Your 90-Day International Expansion Roadmap

Here's the step-by-step playbook for a US seller expanding to the UK as a first international market — the most common and successful expansion path in 2026. Adapt the timeline for other markets.

Week 1–2 · Research phase
Validate demand in the UK marketplace
Use SellerSprite with marketplace set to Amazon.co.uk. Run Keyword Research on your primary terms. Run Market Research on your category. Confirm: search volume exists, price band supports your margins, and competition isn't dominated by established UK brands with 1,000+ reviews. If the data is strong, proceed. If not — try Germany or Australia before committing.
Week 2–3 · Account setup
Open your European Seller Central account
Register a new European account (Amazon.co.uk registration automatically activates all EU marketplaces). Set up a multi-currency business bank account (Wise or Payoneer work well). Begin VAT agent registration — this takes 4–8 weeks in the UK, so start immediately.
Week 3–5 · Listing creation
Build a UK-optimised listing
Don't simply copy your US listing. Use SellerSprite's UK keyword data to build your title and bullets around UK search terms (which often differ from US terms). Adapt British English spelling throughout. Get professional product photography if your current images use US power sockets, imperial measurements, or other US-specific elements.
Week 5–8 · Inventory preparation
Ship inventory to UK fulfilment centres
Start with EFN (ship to one UK FBA centre) rather than Pan-EU FBA for your first order — lower complexity, covers all of Europe at slightly higher fees. Ship 200–400 units for initial launch. Use Amazon Global Logistics (AGL) if sourcing direct from a Chinese factory — it handles customs and UK import duties as part of the service.
Week 8–10 · Launch
PPC launch and early ranking
Launch UK Sponsored Products campaigns — auto campaigns first to discover keyword data, then manual campaigns targeting your validated SellerSprite keyword list. Target 15–20 sales per day for the first 2 weeks. Request reviews using Amazon's Request a Review button. Your goal is 20+ reviews within 60 days of launch.
Month 3 · Scale and repeat
Optimise, then add Germany
By month 3, you should have UK ranking data, conversion rate data, and profitability confirmed. If the unit economics work, reorder UK inventory and simultaneously begin the Germany research and setup process. Since you already have a European account, adding Amazon.de is significantly faster than the initial UK launch. Consider upgrading from EFN to Pan-EU FBA once your monthly volume justifies it.

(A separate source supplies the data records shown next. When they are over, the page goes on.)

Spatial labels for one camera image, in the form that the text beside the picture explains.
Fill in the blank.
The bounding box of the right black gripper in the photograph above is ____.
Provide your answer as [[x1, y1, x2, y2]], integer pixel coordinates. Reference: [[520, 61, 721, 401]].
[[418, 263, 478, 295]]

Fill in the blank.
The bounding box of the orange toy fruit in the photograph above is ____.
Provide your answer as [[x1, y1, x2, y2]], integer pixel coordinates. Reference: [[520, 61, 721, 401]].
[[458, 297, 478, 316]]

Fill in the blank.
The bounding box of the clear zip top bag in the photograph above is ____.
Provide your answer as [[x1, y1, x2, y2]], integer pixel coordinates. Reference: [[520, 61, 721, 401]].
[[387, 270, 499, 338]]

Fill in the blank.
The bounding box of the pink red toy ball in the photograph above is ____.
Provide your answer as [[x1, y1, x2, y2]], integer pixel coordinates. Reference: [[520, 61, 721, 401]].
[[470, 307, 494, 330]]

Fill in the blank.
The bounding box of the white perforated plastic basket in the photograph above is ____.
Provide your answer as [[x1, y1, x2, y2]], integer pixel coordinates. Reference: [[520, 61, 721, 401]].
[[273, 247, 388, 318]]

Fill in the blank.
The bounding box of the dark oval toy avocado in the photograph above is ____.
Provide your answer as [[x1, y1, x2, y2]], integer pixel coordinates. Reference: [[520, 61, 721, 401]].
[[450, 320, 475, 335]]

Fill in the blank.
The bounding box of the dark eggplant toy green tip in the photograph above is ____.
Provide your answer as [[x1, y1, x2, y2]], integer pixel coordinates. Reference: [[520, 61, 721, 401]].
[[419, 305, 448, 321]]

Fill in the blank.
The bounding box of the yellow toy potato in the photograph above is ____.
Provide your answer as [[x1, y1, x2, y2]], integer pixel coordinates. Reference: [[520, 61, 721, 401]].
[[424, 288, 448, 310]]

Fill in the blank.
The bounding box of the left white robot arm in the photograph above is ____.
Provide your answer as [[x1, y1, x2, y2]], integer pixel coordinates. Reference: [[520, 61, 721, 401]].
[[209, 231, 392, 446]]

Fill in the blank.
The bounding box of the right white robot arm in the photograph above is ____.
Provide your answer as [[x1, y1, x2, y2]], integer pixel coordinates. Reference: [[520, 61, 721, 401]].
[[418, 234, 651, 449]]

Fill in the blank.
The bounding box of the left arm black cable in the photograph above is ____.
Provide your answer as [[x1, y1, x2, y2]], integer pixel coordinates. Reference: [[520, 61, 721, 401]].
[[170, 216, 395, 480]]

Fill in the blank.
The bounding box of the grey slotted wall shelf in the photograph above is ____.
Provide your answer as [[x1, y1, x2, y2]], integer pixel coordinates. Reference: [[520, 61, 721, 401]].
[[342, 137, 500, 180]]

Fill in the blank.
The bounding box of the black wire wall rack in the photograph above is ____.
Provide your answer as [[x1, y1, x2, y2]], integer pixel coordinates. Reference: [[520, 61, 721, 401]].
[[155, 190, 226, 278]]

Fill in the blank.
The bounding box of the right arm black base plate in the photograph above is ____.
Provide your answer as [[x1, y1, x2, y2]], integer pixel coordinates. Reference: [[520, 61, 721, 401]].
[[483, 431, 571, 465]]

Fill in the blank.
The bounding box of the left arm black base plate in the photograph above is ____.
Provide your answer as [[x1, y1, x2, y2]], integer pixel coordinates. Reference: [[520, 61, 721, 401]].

Frequently Asked Questions

Do I need a separate Amazon account for each country? +
No — Amazon uses regional unified accounts. One account covers North America (US, Canada, Mexico), and one European account covers UK, Germany, France, Italy, Spain, Netherlands, Poland, Sweden, Belgium, and Turkey. Separate accounts are only required for standalone markets: Japan, India, Australia, Singapore, UAE, and Saudi Arabia.
How long does it take to start selling in a new international marketplace? +
Account setup takes 1–2 weeks for UK and EU. VAT registration takes 4–8 weeks (begin immediately). Shipping inventory from the US to a UK FBA centre typically takes 3–5 weeks by sea freight. Total time from decision to first sale is typically 8–12 weeks. Japan requires the most documentation and typically takes 12–16 weeks for full setup.
What products sell best internationally on Amazon? +
Products that transfer well internationally tend to be universal in nature: health and wellness products, home and kitchen tools, pet accessories, tech accessories, and beauty products. Products that are very US-specific (sports equipment sized to US standards, products referencing US culture) transfer less well. The best approach is to validate each market with real keyword and sales data using SellerSprite before deciding whether your specific product is viable.
Is Amazon Europe worth it with VAT complexity? +
Yes — emphatically. The EU market represents over $140 billion in Amazon international net sales and is growing at 12% in 2026. The perceived VAT complexity is handled almost entirely by a VAT agent (€50–€200/month) — a negligible cost relative to the revenue opportunity. The 2026 EU fee reductions (£0.26/€0.32 per unit lower than 2025) have made the margin arithmetic even more compelling.